# Instructions for the task:
Find the lines below holding the word "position" and copy each of them.

BEGIN Data shown

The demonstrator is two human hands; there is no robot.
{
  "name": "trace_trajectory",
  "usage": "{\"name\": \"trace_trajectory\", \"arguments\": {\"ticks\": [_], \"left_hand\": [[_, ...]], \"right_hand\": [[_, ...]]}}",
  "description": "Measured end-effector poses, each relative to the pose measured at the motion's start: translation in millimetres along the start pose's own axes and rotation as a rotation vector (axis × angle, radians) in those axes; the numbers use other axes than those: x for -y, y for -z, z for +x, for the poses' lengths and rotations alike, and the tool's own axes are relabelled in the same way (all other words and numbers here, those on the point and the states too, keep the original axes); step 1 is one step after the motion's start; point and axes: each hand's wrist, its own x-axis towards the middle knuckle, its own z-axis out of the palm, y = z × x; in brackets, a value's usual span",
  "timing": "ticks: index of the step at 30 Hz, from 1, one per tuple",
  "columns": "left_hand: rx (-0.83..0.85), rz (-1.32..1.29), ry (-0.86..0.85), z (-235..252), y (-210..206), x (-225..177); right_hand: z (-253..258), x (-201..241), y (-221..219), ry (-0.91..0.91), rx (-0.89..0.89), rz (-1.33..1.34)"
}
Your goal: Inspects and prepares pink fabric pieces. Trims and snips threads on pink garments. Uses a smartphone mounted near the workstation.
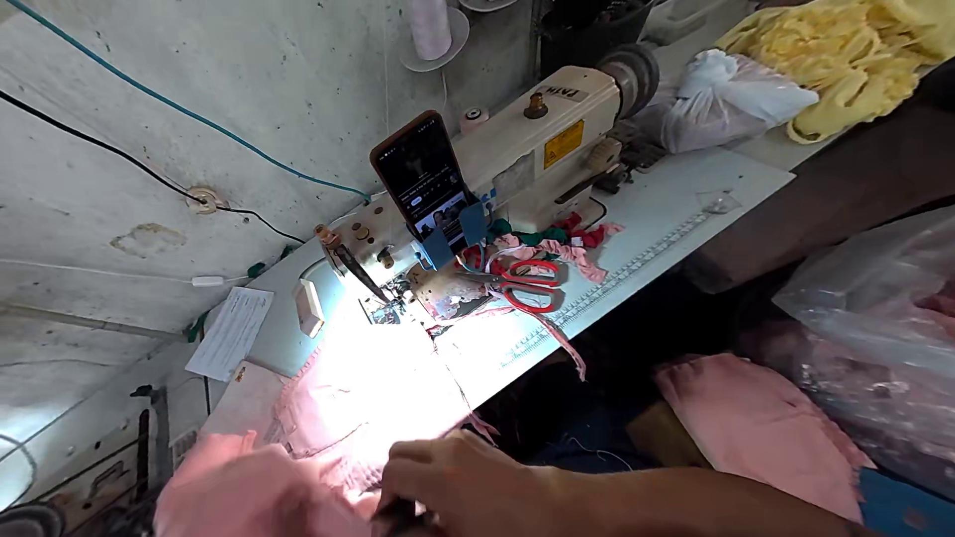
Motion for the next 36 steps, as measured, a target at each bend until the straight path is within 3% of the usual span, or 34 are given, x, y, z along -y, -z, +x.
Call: {"name": "trace_trajectory", "arguments": {"ticks": [4,6,8,16,25,28,31,36], "left_hand": [[0.326,0.611,0.523,-3.3,-38.8,34.2],[0.389,0.767,0.544,-14.5,-49.8,32.8],[0.338,0.817,0.478,-27.5,-54.5,16.6],[-0.021,0.417,0.285,-49.9,-71.0,-2.1],[0.390,0.542,0.161,-43.8,-74.1,20.6],[0.540,0.253,0.296,-45.2,-76.7,25.6],[0.498,-0.201,0.497,-48.1,-79.8,30.4],[0.513,-0.338,0.581,-43.7,-79.1,28.3]], "right_hand": [[1.6,-41.7,-5.8,-0.407,-0.012,-0.164],[-3.3,-57.4,-4.6,-0.512,-0.059,-0.165],[-12.3,-61.3,-4.0,-0.562,-0.114,-0.109],[-10.5,-59.3,-2.6,-0.590,-0.200,-0.013],[-14.1,-57.2,0.8,-0.517,-0.234,-0.056],[-17.5,-58.7,3.0,-0.538,-0.199,-0.037],[-18.6,-57.7,7.6,-0.545,-0.156,0.065],[-18.2,-49.2,17.3,-0.473,-0.138,0.056]]}}
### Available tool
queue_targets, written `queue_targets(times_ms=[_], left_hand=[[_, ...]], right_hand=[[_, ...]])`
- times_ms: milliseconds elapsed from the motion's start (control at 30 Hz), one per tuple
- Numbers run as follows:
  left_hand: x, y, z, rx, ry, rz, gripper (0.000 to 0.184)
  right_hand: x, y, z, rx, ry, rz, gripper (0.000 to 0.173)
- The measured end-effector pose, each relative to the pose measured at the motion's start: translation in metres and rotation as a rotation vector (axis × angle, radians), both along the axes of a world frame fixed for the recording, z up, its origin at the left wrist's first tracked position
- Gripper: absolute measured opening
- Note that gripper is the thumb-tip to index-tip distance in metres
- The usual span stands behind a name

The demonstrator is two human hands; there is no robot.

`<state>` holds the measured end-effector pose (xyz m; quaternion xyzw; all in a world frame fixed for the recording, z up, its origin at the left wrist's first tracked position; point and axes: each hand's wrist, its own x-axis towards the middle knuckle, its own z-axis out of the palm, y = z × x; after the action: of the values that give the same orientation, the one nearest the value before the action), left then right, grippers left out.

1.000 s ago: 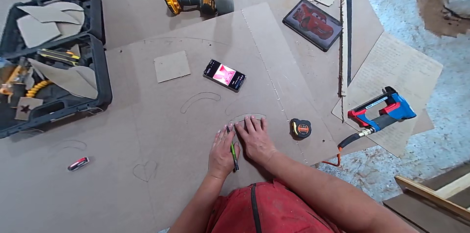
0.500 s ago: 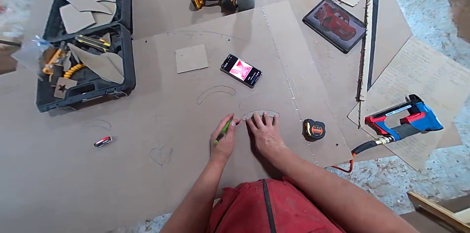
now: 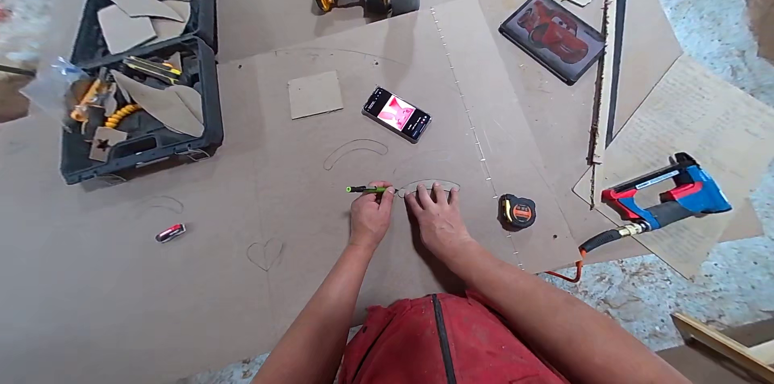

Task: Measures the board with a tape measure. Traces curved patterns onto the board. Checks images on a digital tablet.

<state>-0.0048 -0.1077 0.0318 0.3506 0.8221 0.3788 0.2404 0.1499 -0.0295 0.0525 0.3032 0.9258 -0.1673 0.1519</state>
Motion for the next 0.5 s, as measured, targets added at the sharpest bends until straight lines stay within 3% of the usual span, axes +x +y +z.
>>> queue_targets(times_ms=[267,367,500], left_hand=[[0.002,-0.001,0.000,0.019,0.065,-0.026,0.024],[0.006,-0.011,-0.007,0.154,0.240,-0.154,0.035],[0.019,-0.027,-0.020,0.124,0.388,-0.245,0.036]], right_hand=[[0.006,-0.003,-0.009,0.041,0.066,-0.006,0.066],[0.010,-0.005,-0.015,0.059,0.098,-0.007,0.069],[0.011,-0.008,-0.020,0.064,0.119,-0.022,0.071]])
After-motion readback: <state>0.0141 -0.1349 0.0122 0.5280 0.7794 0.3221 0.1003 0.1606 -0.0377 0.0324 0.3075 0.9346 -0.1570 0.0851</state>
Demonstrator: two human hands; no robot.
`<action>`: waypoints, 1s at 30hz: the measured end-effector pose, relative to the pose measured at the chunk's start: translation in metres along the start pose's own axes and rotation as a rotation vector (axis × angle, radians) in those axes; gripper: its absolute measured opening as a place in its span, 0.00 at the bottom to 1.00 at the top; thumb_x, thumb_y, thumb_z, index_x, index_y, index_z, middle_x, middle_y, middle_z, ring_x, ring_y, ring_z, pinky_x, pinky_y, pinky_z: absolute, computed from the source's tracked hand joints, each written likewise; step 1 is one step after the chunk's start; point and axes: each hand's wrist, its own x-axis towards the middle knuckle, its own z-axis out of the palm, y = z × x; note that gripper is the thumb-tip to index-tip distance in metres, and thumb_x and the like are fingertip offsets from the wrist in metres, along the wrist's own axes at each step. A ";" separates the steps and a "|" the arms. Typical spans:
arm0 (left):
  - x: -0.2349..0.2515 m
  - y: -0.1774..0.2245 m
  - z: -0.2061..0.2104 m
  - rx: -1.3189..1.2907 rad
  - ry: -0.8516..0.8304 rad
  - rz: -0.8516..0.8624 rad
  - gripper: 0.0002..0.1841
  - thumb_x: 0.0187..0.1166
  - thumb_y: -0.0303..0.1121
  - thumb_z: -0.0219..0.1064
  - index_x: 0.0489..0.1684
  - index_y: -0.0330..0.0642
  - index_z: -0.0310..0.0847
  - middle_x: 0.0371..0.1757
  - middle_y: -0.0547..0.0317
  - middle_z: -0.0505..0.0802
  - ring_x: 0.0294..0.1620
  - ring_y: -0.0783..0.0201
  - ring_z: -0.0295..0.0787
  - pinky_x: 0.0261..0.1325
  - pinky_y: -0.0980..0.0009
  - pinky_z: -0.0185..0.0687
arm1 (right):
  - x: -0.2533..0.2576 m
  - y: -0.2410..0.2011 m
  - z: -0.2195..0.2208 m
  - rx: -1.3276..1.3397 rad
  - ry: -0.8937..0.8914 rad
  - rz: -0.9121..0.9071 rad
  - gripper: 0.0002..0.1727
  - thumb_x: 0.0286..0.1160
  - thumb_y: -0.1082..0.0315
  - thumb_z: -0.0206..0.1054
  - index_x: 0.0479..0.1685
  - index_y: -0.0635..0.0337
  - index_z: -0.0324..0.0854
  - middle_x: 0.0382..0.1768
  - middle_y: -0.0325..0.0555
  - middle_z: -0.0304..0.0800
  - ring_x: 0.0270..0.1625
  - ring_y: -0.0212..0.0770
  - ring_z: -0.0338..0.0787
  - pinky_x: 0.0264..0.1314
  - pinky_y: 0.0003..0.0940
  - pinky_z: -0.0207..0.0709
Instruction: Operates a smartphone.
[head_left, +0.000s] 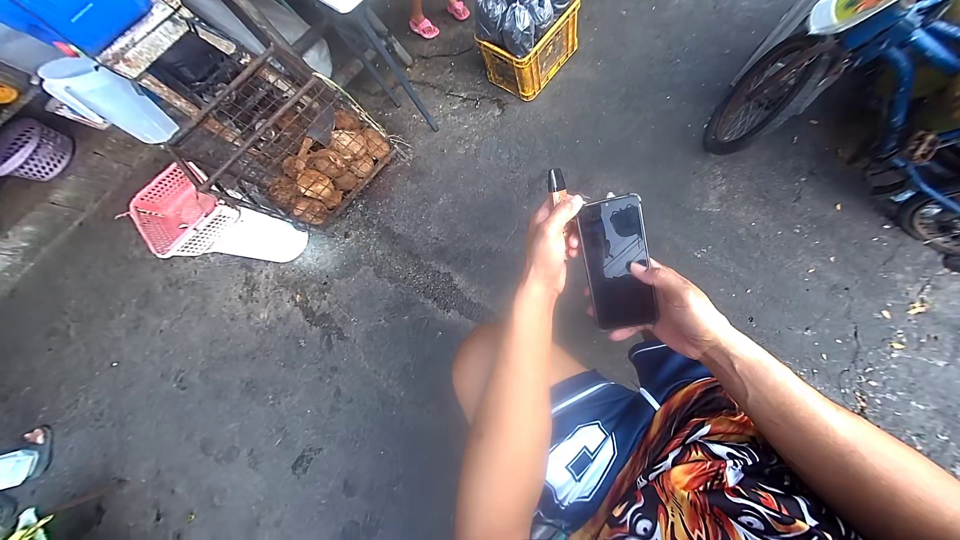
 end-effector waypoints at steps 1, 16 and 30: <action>-0.001 0.000 0.000 0.004 -0.001 0.000 0.10 0.89 0.44 0.58 0.41 0.54 0.80 0.18 0.69 0.75 0.11 0.79 0.65 0.14 0.85 0.64 | 0.000 0.000 -0.001 0.002 -0.011 0.007 0.30 0.93 0.47 0.38 0.80 0.56 0.66 0.65 0.67 0.86 0.59 0.65 0.93 0.39 0.52 0.94; -0.001 0.000 -0.001 0.000 -0.006 0.005 0.10 0.89 0.44 0.58 0.43 0.53 0.80 0.16 0.69 0.74 0.10 0.78 0.66 0.14 0.85 0.65 | -0.001 0.003 -0.004 0.026 -0.042 -0.007 0.27 0.86 0.55 0.44 0.81 0.55 0.62 0.66 0.67 0.85 0.61 0.66 0.92 0.41 0.54 0.93; -0.004 0.004 -0.001 0.004 0.023 0.008 0.10 0.89 0.46 0.57 0.43 0.54 0.80 0.17 0.69 0.76 0.11 0.79 0.66 0.15 0.86 0.65 | -0.008 0.000 -0.013 0.071 -0.351 -0.073 0.44 0.62 0.85 0.48 0.88 0.52 0.50 0.78 0.68 0.73 0.76 0.73 0.79 0.61 0.69 0.85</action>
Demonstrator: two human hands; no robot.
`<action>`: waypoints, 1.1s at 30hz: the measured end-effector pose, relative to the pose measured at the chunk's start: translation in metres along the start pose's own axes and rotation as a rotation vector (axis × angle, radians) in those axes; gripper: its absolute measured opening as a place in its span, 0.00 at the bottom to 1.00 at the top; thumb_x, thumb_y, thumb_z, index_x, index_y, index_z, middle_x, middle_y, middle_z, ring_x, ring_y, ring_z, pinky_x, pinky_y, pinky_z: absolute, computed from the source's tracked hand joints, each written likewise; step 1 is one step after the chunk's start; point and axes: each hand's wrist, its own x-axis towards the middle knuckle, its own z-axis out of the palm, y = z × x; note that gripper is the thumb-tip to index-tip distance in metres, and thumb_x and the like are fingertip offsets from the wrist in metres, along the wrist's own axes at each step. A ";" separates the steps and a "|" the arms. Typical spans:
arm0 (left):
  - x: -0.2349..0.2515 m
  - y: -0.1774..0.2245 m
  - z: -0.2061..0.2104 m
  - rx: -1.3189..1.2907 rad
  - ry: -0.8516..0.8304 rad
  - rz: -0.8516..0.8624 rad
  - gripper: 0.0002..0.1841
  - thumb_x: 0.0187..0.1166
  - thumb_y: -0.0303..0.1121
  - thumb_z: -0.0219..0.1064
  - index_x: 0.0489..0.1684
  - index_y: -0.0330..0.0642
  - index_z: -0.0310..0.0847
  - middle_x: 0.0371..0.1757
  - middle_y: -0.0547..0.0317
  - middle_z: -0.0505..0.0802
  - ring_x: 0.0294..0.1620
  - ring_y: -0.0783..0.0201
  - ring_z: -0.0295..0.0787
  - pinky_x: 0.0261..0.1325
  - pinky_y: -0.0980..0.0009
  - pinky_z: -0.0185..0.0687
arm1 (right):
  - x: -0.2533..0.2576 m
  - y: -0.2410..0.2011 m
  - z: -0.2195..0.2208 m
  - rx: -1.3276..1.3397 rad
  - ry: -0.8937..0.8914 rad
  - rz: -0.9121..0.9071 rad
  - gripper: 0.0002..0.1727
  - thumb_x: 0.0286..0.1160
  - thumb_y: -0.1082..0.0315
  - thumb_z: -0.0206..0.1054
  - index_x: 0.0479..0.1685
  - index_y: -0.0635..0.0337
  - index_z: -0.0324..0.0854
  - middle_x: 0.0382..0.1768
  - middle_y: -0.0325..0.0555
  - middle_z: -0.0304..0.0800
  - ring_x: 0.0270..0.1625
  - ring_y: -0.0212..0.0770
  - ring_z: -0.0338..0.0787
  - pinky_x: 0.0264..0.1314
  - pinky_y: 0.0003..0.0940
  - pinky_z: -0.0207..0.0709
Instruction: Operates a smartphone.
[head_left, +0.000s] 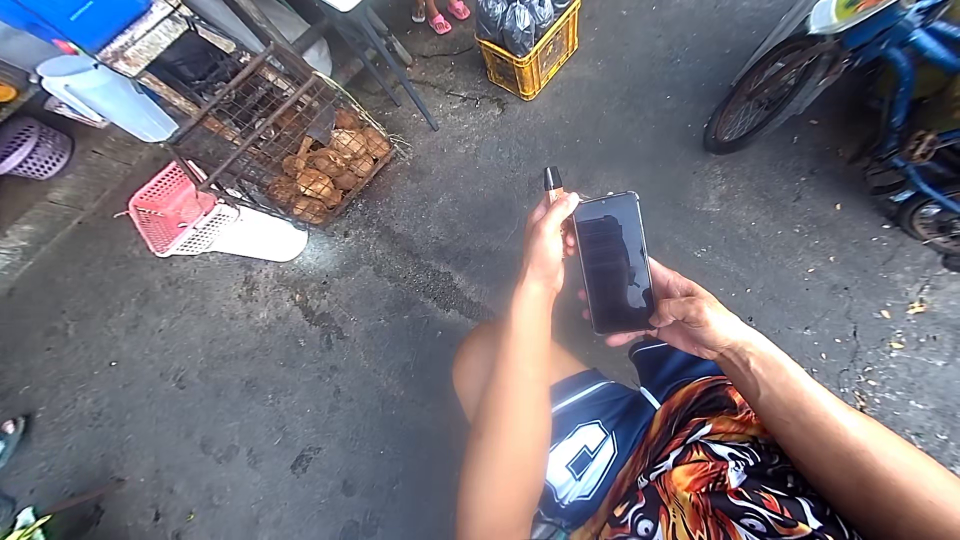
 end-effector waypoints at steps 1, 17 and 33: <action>0.000 0.000 0.000 -0.001 -0.001 0.000 0.10 0.89 0.46 0.57 0.43 0.54 0.80 0.17 0.69 0.76 0.11 0.79 0.66 0.15 0.86 0.65 | 0.000 0.000 0.001 0.000 0.002 0.002 0.45 0.62 0.86 0.48 0.89 0.53 0.49 0.78 0.68 0.73 0.76 0.73 0.79 0.61 0.69 0.85; 0.000 0.001 -0.001 -0.033 -0.009 0.005 0.10 0.89 0.44 0.57 0.42 0.53 0.80 0.17 0.69 0.76 0.11 0.79 0.67 0.15 0.86 0.66 | 0.002 -0.002 0.003 -0.022 0.028 0.008 0.41 0.68 0.82 0.49 0.88 0.53 0.50 0.77 0.68 0.74 0.73 0.72 0.81 0.60 0.67 0.87; 0.001 0.000 -0.003 -0.072 -0.013 0.017 0.09 0.88 0.43 0.58 0.42 0.53 0.80 0.19 0.69 0.77 0.12 0.79 0.67 0.16 0.86 0.66 | 0.006 -0.003 0.002 -0.045 0.054 0.026 0.38 0.69 0.81 0.49 0.86 0.54 0.53 0.74 0.69 0.77 0.70 0.72 0.84 0.56 0.65 0.89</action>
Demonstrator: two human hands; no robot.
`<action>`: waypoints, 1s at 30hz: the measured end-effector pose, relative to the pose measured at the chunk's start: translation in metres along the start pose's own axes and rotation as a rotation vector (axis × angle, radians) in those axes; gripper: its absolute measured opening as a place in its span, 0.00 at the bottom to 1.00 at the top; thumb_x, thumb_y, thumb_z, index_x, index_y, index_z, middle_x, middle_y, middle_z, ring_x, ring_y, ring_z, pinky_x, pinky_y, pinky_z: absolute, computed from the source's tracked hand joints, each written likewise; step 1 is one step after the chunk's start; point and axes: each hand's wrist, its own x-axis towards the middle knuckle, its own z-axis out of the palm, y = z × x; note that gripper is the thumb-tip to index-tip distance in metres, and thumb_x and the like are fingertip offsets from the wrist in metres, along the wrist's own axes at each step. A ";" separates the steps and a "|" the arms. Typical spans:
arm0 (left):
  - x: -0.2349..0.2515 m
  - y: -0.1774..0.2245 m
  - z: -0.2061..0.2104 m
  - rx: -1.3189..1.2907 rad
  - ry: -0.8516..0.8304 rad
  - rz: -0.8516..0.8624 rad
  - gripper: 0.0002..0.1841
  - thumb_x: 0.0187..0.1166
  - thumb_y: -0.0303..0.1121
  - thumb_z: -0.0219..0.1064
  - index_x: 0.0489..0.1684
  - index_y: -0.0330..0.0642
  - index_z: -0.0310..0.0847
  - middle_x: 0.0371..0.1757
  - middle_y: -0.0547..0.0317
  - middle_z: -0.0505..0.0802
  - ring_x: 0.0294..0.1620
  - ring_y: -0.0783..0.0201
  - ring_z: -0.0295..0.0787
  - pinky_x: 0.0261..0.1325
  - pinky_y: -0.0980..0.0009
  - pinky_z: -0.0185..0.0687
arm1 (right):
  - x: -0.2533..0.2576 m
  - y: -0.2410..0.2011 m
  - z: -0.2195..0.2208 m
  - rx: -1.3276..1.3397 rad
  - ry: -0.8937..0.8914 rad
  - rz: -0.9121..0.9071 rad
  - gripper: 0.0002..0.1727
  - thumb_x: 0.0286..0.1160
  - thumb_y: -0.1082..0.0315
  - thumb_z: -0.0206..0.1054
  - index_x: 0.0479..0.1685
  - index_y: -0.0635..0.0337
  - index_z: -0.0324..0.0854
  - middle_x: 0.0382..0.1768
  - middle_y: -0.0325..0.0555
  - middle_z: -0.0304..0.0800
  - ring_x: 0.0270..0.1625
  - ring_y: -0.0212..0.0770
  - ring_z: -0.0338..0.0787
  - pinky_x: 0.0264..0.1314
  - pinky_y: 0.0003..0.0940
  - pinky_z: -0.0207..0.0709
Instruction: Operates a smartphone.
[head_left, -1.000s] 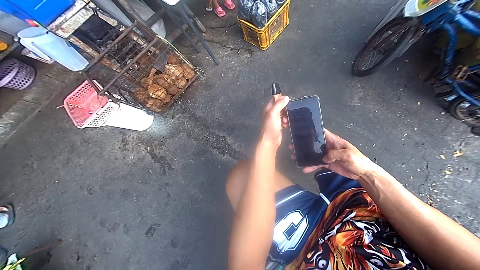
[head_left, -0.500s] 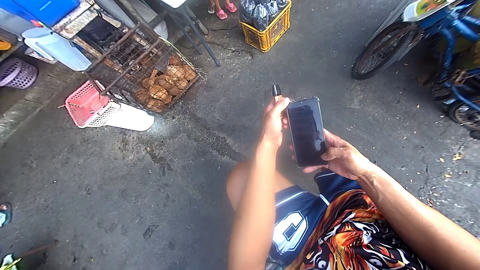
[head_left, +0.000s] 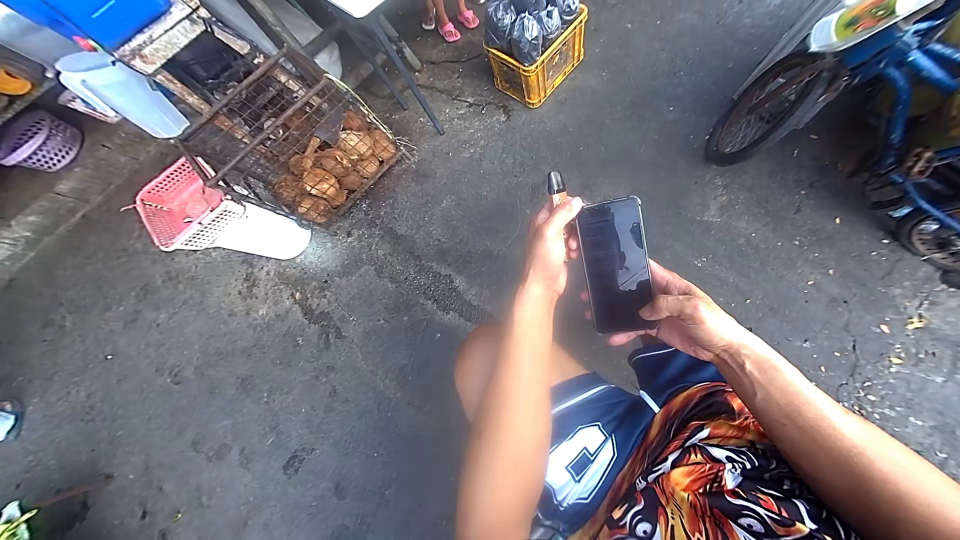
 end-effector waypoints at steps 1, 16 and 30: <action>0.000 0.000 0.000 -0.002 -0.003 0.001 0.09 0.88 0.43 0.58 0.42 0.53 0.80 0.18 0.69 0.76 0.12 0.79 0.67 0.16 0.86 0.66 | 0.000 0.000 0.000 0.001 0.002 0.000 0.38 0.69 0.81 0.49 0.86 0.55 0.53 0.74 0.69 0.77 0.70 0.72 0.84 0.56 0.65 0.89; -0.001 0.001 -0.002 -0.004 -0.032 -0.008 0.08 0.88 0.43 0.58 0.42 0.54 0.80 0.18 0.69 0.76 0.11 0.80 0.66 0.15 0.86 0.65 | 0.000 0.003 0.001 0.009 0.011 0.004 0.36 0.69 0.80 0.50 0.84 0.55 0.55 0.73 0.69 0.78 0.69 0.71 0.85 0.55 0.63 0.90; -0.002 0.001 -0.002 -0.004 -0.049 -0.013 0.09 0.89 0.43 0.57 0.42 0.53 0.80 0.19 0.69 0.77 0.11 0.80 0.65 0.14 0.86 0.64 | -0.001 0.005 0.000 -0.002 0.034 0.002 0.37 0.68 0.80 0.51 0.84 0.56 0.56 0.73 0.69 0.78 0.69 0.71 0.85 0.55 0.63 0.90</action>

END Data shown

# Exercise answer:
- The measured end-effector pose, each relative to the pose measured at the motion's start: translation in metres and rotation as a rotation vector (axis × angle, radians), both along the axes of a world frame fixed for the recording, z up, its origin at the left wrist's first tracked position
`<state>` holds the measured end-effector pose (xyz m; quaternion xyzw; all in a world frame fixed for the recording, z up, its origin at the left wrist's first tracked position; point and axes: each hand's wrist, its own x-axis towards the middle knuckle, its own z-axis out of the palm, y = z × x; after the action: of the values that give the same orientation, the one nearest the value before the action), left then right, grippers left out.

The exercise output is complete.